Your task ->
Output the full listing below exactly; the images stay out.

.....

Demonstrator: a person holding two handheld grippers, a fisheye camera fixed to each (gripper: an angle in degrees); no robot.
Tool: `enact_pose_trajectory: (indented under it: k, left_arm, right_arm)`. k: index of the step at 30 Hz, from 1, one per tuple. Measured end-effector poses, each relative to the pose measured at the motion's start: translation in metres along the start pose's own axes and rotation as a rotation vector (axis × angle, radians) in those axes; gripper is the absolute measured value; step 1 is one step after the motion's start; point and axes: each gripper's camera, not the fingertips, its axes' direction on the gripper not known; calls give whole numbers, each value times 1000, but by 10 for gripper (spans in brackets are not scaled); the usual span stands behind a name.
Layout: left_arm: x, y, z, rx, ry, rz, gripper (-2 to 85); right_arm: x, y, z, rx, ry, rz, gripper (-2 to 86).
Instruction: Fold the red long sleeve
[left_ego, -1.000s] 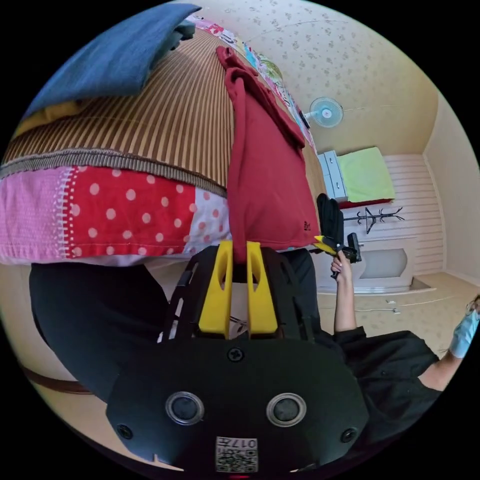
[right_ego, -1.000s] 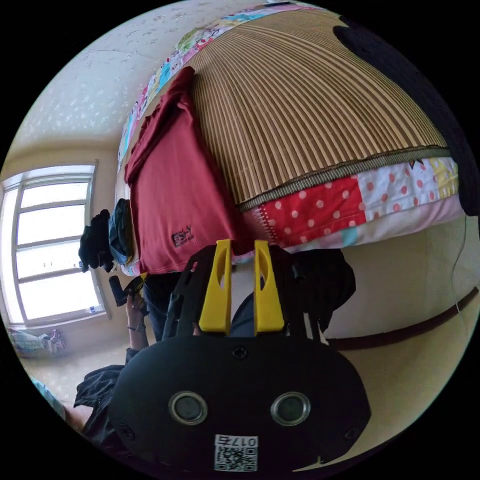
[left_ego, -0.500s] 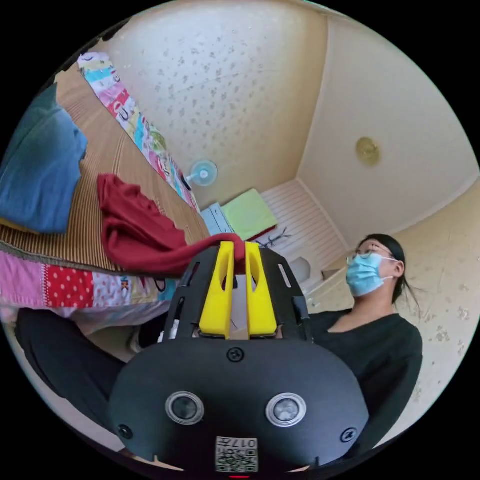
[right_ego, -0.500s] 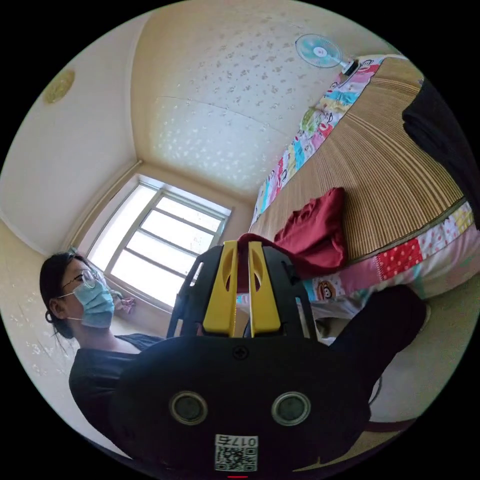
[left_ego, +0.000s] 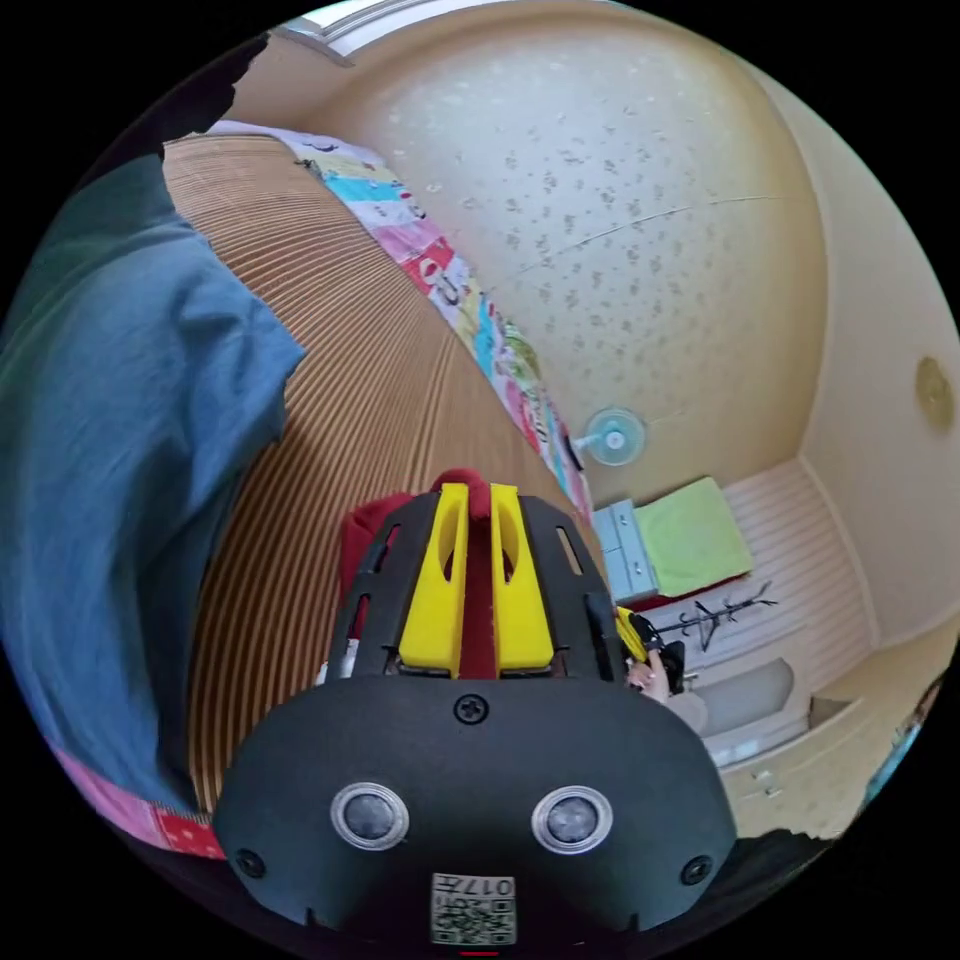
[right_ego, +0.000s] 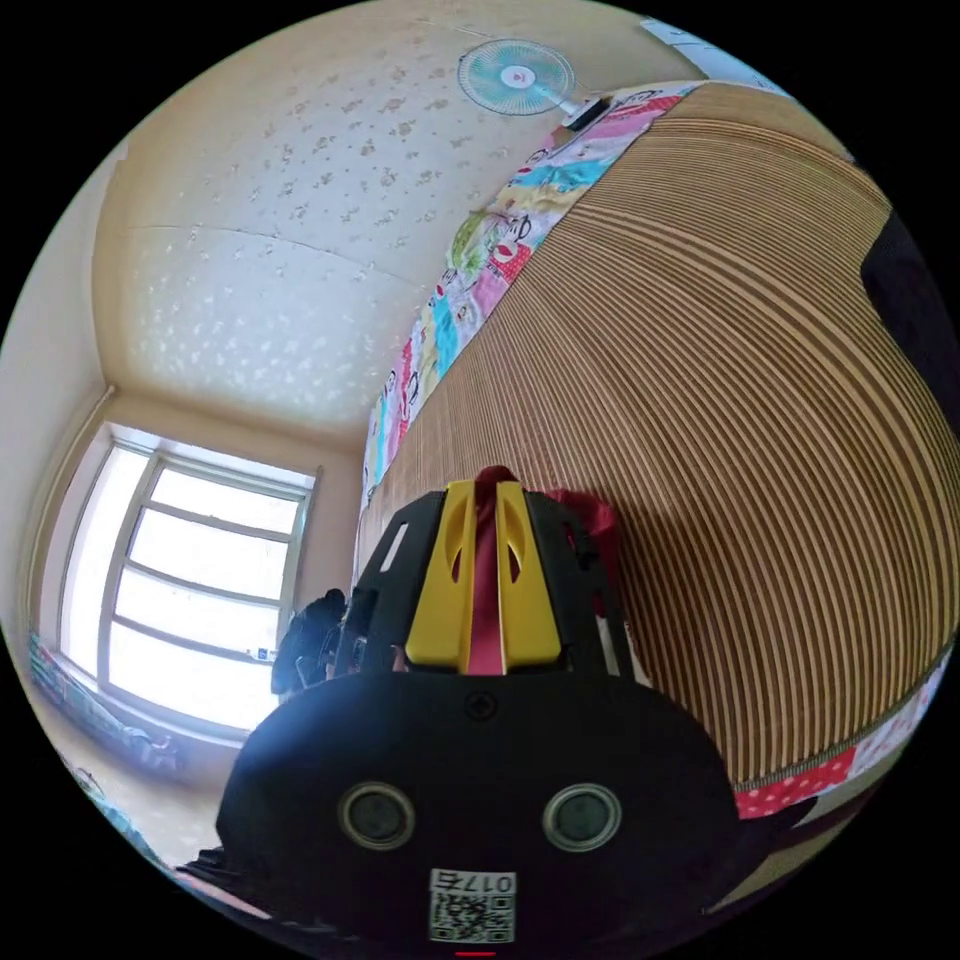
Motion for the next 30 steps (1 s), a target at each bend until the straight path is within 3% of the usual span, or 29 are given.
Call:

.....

Task answer ->
Demonstrator: a person holding two handheld grippers, a fisheye camera fixed to each (gripper: an angle in degrees); no robot.
Tool: `enact_pose_trajectory: (indented under it: k, left_arm, right_arm)`. k: index of the step at 30 Hz, from 1, one per tuple. Measured end-effector poses, each relative to the pose measured at the motion's start: translation in metres along the start pose's own axes and rotation as a rotation vector (axis × angle, radians) in those axes; gripper is the absolute measured value; step 1 is one step after the motion's start; point and axes: each gripper's camera, not the fingertips, its axes' direction on the gripper not known; calls give whole numbers, each value times 1000, but by 10 for gripper (spans in brackets are not scaled); the usual span stands behind a name.
Layout: left_arm: x, y, z, rx, ry, rz, gripper (-2 to 85); right_arm: x, y, z, rx, ry, rz, gripper (-2 to 86).
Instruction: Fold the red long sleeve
[left_ego, -1.000s] 
[right_ego, -1.000s] 
[left_ego, -0.500s] 
[right_ego, -0.500s] 
[left_ego, +0.000s] 
[right_ego, +0.000s] 
Motion for the next 30 steps (1 s), a target at each bend until the straight path is within 3% of the usual span, or 29 are given.
Call:

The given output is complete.